- _Exercise description_: Write only how many lines in this data include "below".

━━━━━━━━━━

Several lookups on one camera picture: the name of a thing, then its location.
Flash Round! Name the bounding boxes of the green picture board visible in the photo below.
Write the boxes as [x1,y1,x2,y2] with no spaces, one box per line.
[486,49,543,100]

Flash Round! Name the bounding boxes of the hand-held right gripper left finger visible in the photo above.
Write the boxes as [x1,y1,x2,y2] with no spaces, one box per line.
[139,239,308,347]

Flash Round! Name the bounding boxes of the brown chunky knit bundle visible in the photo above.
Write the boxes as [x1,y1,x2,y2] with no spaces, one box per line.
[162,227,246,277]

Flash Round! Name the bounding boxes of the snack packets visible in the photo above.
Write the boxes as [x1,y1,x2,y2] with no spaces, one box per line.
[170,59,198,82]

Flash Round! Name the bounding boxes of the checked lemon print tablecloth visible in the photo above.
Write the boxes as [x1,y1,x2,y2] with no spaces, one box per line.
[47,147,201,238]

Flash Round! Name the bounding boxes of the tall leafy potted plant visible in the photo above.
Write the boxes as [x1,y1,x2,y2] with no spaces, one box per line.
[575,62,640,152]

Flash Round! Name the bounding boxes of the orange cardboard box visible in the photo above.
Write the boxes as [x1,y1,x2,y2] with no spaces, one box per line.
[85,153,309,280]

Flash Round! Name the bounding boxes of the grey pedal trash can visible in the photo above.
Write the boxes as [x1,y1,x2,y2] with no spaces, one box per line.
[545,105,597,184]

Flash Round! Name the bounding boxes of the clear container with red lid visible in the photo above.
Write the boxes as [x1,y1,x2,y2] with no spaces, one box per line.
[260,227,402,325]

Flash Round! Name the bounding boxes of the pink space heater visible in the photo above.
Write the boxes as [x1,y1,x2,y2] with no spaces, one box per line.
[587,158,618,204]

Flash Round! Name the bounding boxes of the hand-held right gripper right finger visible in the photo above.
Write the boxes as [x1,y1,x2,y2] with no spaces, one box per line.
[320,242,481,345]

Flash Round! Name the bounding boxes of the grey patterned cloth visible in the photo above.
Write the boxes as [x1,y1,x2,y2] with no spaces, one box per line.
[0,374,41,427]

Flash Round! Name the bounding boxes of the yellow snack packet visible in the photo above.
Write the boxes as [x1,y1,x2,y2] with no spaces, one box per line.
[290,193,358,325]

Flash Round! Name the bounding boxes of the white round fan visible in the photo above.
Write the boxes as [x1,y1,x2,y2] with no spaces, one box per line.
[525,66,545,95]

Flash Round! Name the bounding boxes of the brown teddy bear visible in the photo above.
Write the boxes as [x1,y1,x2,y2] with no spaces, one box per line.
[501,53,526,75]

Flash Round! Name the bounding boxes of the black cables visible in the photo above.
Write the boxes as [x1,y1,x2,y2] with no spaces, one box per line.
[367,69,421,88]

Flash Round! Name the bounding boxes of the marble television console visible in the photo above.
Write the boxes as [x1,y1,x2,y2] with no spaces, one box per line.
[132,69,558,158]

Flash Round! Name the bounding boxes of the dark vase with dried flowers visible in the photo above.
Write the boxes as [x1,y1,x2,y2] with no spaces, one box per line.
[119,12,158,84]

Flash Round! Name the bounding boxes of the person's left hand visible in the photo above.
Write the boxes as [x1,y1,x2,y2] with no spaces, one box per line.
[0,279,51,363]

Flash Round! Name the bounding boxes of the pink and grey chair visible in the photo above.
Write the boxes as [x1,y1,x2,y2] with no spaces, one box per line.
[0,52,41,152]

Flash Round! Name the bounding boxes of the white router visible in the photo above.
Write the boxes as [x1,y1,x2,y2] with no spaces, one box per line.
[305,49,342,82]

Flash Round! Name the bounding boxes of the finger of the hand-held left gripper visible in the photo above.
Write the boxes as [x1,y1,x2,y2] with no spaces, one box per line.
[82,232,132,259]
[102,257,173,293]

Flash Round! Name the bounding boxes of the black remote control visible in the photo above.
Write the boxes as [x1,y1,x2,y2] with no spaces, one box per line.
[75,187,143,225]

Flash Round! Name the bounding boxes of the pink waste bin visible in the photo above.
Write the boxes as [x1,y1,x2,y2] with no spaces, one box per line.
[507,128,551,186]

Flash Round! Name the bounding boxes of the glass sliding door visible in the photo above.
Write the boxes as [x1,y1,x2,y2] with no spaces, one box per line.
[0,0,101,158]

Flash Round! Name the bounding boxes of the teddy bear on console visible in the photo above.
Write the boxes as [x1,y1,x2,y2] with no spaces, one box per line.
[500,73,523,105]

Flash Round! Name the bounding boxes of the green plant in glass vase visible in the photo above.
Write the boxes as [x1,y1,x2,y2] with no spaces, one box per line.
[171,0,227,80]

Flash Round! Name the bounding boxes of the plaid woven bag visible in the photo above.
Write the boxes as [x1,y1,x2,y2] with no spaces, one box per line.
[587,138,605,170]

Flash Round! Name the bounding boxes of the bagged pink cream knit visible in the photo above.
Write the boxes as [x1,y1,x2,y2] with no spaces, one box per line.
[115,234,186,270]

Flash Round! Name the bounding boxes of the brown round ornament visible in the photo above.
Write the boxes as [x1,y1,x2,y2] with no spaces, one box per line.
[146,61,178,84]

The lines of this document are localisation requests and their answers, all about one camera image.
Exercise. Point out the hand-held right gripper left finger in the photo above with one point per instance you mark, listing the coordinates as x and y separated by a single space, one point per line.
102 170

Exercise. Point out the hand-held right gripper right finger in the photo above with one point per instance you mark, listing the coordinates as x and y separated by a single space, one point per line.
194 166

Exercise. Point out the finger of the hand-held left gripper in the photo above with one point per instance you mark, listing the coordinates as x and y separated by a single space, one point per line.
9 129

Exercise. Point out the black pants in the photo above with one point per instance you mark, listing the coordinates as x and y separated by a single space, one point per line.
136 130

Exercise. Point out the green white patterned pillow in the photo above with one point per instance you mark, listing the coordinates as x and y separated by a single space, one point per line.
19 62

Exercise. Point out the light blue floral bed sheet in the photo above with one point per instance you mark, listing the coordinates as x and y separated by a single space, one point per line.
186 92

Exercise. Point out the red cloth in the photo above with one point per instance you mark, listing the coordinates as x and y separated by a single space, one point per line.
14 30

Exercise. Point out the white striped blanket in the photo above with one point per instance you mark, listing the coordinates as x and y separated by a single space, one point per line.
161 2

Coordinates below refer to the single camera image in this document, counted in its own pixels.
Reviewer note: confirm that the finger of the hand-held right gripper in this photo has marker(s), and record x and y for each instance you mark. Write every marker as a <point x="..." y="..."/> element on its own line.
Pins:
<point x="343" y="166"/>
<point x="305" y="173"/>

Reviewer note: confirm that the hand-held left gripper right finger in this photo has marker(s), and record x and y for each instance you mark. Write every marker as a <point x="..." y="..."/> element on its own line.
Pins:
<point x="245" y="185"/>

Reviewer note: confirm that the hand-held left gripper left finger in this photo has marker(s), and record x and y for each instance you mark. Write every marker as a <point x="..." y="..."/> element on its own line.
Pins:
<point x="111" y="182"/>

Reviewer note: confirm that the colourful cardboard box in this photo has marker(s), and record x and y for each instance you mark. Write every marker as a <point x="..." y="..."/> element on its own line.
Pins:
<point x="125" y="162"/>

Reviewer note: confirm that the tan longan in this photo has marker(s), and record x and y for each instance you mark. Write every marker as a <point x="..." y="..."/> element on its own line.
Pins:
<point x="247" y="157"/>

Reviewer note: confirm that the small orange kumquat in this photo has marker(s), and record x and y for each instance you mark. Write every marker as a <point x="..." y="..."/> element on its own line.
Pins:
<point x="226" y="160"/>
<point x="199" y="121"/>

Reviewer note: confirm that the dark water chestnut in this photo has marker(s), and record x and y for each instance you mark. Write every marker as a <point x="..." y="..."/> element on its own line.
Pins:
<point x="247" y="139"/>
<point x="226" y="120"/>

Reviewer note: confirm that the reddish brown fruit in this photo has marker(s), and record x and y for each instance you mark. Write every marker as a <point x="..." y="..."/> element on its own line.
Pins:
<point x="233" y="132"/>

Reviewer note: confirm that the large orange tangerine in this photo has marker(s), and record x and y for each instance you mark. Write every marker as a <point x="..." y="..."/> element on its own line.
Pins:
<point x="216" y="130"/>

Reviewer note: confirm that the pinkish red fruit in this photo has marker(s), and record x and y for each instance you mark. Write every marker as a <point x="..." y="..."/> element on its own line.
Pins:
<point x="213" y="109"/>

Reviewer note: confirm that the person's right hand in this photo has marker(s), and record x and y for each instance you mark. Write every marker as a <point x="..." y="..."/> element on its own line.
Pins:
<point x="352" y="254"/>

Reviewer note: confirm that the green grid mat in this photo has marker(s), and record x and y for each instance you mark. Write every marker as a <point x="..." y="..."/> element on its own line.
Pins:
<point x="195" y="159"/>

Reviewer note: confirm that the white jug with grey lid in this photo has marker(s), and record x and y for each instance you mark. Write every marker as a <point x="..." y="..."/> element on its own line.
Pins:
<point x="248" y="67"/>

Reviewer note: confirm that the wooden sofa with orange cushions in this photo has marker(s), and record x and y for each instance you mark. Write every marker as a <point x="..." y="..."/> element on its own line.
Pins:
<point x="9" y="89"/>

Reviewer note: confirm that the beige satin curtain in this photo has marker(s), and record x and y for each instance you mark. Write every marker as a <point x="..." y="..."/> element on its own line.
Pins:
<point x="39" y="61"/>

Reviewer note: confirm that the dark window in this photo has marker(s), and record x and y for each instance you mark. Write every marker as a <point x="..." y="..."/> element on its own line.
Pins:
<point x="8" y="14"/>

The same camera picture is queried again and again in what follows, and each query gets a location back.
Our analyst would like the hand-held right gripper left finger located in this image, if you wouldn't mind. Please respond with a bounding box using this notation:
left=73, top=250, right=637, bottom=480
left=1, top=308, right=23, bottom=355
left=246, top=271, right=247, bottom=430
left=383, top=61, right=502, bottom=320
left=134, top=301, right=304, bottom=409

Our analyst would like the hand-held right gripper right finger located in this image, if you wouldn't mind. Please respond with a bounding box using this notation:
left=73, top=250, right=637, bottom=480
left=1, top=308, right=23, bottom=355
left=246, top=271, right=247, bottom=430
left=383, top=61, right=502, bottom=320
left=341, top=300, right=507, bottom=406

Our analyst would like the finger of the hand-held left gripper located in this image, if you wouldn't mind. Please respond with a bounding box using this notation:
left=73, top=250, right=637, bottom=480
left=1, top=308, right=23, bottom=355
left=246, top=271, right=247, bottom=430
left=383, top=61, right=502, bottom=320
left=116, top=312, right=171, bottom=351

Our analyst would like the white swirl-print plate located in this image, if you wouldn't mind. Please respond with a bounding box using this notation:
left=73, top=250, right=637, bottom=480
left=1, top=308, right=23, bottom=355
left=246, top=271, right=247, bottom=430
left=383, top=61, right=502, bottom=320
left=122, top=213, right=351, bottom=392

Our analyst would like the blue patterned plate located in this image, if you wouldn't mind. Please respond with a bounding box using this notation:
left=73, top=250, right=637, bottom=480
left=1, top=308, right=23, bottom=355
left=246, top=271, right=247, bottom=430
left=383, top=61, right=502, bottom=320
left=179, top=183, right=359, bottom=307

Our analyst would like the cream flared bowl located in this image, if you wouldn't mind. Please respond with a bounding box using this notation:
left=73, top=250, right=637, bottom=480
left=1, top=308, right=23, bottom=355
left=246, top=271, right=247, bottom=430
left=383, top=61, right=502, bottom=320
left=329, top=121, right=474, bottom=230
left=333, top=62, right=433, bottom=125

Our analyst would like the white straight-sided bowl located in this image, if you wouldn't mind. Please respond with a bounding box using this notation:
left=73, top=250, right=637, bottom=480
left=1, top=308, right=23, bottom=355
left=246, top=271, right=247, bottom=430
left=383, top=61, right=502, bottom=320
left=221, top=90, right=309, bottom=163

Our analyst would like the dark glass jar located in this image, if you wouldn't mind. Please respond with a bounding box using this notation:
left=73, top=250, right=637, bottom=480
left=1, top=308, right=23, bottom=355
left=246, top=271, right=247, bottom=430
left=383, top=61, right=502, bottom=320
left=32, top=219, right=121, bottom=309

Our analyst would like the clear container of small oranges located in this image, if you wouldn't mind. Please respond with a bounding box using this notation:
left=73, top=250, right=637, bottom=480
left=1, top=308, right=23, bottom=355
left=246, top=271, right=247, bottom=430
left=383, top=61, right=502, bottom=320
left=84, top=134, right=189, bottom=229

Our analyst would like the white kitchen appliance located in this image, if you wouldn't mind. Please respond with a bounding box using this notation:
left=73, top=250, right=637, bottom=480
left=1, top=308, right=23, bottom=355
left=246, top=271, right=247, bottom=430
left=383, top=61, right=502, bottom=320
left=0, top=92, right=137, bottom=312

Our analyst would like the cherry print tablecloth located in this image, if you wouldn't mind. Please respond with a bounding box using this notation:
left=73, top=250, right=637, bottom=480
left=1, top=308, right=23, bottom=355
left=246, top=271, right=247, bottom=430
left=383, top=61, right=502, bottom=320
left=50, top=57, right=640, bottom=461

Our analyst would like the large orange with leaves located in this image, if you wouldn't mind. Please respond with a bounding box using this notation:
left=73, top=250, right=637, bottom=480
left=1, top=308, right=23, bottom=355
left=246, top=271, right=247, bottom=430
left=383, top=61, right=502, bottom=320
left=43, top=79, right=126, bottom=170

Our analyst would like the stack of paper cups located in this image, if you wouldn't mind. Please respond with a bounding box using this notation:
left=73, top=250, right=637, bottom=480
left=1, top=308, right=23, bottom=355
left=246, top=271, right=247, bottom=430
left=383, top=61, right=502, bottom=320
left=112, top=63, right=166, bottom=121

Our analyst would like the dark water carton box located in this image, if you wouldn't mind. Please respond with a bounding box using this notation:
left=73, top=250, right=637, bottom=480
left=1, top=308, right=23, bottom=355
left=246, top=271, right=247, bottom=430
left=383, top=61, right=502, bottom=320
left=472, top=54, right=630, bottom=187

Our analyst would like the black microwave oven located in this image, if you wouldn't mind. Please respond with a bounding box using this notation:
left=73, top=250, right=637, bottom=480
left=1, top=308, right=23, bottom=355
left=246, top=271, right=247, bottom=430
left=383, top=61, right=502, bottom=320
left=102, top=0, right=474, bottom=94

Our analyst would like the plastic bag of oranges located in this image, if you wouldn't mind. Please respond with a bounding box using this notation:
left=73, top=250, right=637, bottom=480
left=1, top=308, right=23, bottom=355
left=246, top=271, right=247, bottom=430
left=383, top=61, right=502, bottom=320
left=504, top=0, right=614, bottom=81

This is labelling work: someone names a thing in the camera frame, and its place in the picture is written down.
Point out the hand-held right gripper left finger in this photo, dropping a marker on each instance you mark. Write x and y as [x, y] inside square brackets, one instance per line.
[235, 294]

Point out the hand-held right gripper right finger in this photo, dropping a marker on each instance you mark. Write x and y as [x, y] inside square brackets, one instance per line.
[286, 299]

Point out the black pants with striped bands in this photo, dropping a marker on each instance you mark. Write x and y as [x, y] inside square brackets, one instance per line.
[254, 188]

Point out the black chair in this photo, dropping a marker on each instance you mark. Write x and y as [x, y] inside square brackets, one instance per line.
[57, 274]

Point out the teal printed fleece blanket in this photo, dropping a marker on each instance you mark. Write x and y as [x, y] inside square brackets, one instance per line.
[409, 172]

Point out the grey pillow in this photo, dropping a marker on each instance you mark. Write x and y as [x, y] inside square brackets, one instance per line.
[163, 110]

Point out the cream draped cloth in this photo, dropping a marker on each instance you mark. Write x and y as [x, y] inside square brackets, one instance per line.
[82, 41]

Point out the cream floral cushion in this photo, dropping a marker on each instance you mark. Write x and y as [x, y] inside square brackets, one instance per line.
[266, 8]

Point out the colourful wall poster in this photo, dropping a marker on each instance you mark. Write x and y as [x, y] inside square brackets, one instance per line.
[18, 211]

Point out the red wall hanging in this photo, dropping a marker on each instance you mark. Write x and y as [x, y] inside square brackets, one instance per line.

━━━━━━━━━━

- _Response to this task_: 2